Instructions to follow:
Give back only the lines in the records below from the one with "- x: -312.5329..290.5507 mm" to the one with "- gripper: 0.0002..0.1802", both inclusive, word for word.

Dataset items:
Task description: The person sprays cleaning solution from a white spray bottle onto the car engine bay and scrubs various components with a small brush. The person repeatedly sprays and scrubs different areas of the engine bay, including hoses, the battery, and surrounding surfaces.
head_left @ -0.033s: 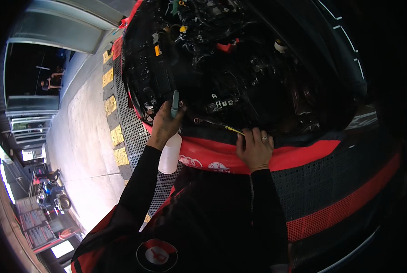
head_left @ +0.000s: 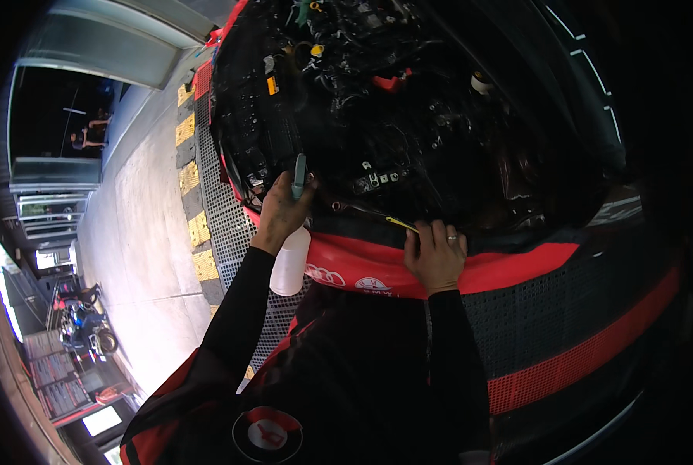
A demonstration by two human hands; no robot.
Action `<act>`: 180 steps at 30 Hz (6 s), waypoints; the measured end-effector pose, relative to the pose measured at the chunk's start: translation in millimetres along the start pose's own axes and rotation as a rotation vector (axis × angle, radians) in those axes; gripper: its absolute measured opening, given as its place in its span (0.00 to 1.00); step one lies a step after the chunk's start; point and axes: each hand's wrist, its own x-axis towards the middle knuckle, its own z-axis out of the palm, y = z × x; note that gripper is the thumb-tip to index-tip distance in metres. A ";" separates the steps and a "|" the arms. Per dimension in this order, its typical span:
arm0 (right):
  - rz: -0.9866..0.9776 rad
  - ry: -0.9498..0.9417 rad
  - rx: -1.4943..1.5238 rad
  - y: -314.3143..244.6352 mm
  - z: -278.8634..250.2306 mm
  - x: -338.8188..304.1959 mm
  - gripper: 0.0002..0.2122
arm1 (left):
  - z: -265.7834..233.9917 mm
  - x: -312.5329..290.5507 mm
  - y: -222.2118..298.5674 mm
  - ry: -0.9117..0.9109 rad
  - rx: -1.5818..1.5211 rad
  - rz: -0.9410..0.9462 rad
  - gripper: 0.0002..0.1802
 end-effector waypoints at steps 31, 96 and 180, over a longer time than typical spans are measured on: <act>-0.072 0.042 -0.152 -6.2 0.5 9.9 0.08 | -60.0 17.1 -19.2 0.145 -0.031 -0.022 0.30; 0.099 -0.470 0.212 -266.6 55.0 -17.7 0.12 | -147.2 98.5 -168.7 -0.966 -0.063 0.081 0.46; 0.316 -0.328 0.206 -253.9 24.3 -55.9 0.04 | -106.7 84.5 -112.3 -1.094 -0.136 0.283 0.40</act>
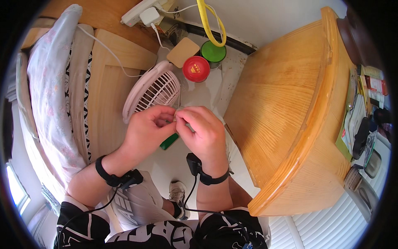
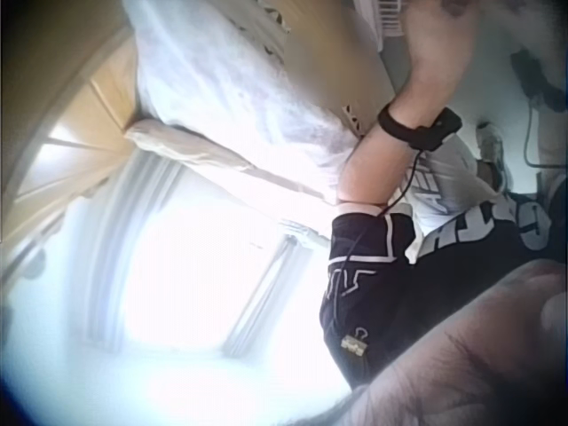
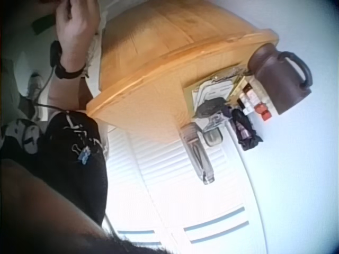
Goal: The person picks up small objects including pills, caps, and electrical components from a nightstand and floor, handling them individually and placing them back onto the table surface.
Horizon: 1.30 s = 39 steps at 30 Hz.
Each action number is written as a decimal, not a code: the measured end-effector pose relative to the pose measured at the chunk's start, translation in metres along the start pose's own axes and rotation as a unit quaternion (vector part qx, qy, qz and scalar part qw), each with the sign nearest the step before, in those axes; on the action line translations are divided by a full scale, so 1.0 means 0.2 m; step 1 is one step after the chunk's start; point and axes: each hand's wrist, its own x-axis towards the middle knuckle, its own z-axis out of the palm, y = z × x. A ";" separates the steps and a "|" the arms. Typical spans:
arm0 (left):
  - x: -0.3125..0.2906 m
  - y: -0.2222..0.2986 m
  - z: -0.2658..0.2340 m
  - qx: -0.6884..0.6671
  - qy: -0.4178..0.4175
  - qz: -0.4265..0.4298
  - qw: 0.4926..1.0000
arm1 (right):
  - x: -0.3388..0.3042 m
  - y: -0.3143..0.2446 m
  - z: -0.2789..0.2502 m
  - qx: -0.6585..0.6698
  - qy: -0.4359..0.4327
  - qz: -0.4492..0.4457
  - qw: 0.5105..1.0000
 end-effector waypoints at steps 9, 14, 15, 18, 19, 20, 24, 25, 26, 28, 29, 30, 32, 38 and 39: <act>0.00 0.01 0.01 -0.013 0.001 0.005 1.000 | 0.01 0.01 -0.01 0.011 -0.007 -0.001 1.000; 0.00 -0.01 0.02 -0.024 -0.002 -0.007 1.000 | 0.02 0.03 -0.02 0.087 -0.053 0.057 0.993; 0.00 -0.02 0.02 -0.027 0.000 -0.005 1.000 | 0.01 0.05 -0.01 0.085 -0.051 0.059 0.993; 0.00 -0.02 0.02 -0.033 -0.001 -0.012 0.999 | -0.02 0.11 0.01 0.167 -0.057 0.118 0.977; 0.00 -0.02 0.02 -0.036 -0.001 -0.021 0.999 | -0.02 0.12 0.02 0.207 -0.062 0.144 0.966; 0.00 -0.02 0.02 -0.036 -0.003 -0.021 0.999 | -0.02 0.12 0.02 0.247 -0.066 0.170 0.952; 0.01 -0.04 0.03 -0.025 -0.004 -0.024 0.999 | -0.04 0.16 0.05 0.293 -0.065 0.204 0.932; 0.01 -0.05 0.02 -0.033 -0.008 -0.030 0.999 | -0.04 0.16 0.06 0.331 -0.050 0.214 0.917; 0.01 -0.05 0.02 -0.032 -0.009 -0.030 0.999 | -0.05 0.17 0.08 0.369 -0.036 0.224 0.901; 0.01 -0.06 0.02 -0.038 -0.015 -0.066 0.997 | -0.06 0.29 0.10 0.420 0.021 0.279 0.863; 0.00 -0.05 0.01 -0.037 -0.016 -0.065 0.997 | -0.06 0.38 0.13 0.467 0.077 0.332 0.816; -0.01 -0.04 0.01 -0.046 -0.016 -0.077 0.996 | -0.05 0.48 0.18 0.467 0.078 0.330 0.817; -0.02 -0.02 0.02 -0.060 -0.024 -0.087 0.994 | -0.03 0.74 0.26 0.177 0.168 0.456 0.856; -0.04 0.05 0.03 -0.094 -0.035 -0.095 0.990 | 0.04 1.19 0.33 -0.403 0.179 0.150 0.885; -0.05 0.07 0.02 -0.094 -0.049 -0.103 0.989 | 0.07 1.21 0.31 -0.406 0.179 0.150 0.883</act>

Expected answer:
  - x: -312.5329..290.5507 mm
  - y: -222.2118..298.5674 mm
  - ry: -0.9117..0.9109 rad
  - rx: -1.5818..1.5211 rad
  - rz: -0.9410..0.9462 rad
  - gripper: 0.0002..0.1802

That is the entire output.